Juvita Maria nasceu
tarde.
Fora de horas, noite
dentro. O pai desesperava, a mãe mais ainda, os rins a doer, as dilatações a
contrair, as horas lentas a passar, os médicos ora impacientes ora distraídos,
as enfermeiras cansadas.
Juvita Maria lá nasceu,
lá foi crescendo, lá foi vivendo, com alegria. A mãe de um lado, o pai do
outro, os avós por cima e por baixo. Sem irmãos. Uma chegava e sobrava.
Nunca ela se toldou pelo
pormenor do carinho, cercada de exageros afectuosos, de protecções cuidadas pela
aflição. Apenas pressentia que nascer custava e, por isso, vivia com atenção.

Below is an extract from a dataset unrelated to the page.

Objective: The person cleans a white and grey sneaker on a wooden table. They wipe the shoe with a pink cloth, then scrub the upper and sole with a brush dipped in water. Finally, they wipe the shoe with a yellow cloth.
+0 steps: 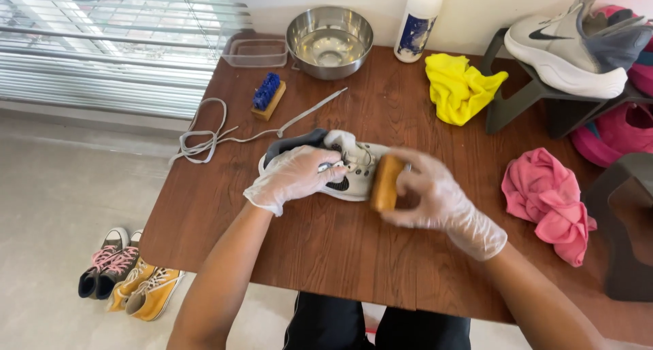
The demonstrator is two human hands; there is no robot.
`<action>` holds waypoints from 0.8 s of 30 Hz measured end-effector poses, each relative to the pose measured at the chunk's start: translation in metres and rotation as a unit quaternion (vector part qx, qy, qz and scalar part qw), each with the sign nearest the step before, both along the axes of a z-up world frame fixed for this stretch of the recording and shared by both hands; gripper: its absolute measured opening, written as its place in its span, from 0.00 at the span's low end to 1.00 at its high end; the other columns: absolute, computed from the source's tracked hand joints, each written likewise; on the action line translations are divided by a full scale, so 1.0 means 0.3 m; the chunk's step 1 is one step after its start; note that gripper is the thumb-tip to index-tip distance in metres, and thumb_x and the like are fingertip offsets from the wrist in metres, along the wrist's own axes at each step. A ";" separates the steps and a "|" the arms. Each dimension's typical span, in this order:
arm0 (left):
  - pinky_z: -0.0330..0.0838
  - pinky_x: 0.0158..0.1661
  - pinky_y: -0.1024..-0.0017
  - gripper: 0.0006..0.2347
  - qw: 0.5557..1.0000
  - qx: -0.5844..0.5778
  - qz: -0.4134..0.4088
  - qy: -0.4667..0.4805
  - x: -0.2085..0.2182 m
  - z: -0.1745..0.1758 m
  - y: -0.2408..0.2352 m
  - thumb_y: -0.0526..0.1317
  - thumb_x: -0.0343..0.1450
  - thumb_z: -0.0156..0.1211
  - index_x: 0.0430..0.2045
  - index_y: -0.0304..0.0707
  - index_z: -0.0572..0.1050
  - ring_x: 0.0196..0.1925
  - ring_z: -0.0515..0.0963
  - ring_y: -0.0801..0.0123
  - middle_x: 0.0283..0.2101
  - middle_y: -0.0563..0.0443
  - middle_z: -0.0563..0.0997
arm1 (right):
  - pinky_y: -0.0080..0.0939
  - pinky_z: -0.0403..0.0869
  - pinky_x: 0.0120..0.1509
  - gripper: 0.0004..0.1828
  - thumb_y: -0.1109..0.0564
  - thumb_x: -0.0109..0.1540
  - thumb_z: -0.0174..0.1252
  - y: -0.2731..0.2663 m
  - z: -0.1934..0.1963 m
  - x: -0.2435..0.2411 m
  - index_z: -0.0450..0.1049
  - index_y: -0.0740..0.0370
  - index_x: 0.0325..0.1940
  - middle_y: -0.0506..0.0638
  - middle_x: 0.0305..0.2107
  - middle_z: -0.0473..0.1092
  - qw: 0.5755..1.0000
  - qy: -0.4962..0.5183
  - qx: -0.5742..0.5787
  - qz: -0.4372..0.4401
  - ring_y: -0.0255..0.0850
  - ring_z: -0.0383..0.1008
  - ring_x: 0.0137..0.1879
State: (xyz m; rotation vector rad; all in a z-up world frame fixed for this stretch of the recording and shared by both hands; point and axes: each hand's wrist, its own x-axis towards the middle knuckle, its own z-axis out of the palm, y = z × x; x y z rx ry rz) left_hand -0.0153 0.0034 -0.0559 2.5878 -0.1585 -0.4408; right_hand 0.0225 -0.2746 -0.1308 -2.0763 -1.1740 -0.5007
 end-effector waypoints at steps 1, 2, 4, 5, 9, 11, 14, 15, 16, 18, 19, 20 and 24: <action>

Não era mimada. Não fazia birras.
Gostava muito da atenção
dos outros.
Gostava dos beijos que
os outros lhe davam, do sorriso da família, das festas no cabelo que os vizinhos
lhe faziam. Das idas ao hospital iluminado e a cheirar a lavado. Ali, ia brincando
em vez de esperar. Tarde fora, fora de horas. Sem saber bem, muito se entretinha
a observar os outros que se entretinham a observá-la.
Entre brincadeiras,
aprendeu, por fim, o jogo das cores e dos nomes respectivos. Plasticina.
Gostava muito de
plasticina. Tanto, que os outros se habituaram a dar-lhe plasticina.
Gostava de repetir o
que via na matéria colorida. Com nomes já. Repetia e aprendia. Tinha jeito
para aquilo. Repetia cães com trela e árvores de fruto, a mãe, o pai, o médico.
Repetia os outros pelas cores da plasticina. Pelos nomes respectivos. Gostava
de os outros gostarem das formas que repetia e que a mãe guardava com cuidado.
Juvita Maria entretinha-se a ver a cara dos outros a olhar os nomes coloridos quando a mãe ou o pai os
levavam para espantarem o médico.
Mas sabia que, com o
calor das mãos ou do Verão, as cores desapareciam. Ou melhor, transformavam-se em vez de desaparecerem. O calor fazia moldar as cores e amolecer
as formas. Mas Juvita Maria não se entristecia. Mais cores novas apareceriam
enquanto o calor do Verão não passava. E novas plasticinas chegavam no
aniversário seguinte.
Era só esperar um pouco
e continuar a brincar.
Melhor ainda era repetir
a forma dos nomes sob o olhar dos outros. Com o correr do tempo. Ocre. Magenta.
Anil. Violeta. Sépia. Terra de Siena queimada. Carmim. O preto que nunca o é. O
branco que tudo junta. O verde que é azul e amarelo.
Cores nas palavras. Todos
compreendiam o que elas significavam. Como todos falavam. Apenas não compreendiam que o tempo assim corria.
Um dia, Juvita Maria
parou de misturar as palavras mas permaneceu agarrada à caixa de plasticinas por
abrir. Sorria ligeiramente com a alegria de quem repetia o gato que todos os
dias espreitava pela janela. Afinal era uma gata e tinha três cores. Branco,
cor de laranja, cor de burro quando foge.
A gata voltou. Todos vieram
dar-lhe uma festa nos cabelos. O médico também. Tentaram sorrir.
Juvita Maria morreu
cedo. Era manhã dentro, finda nas horas.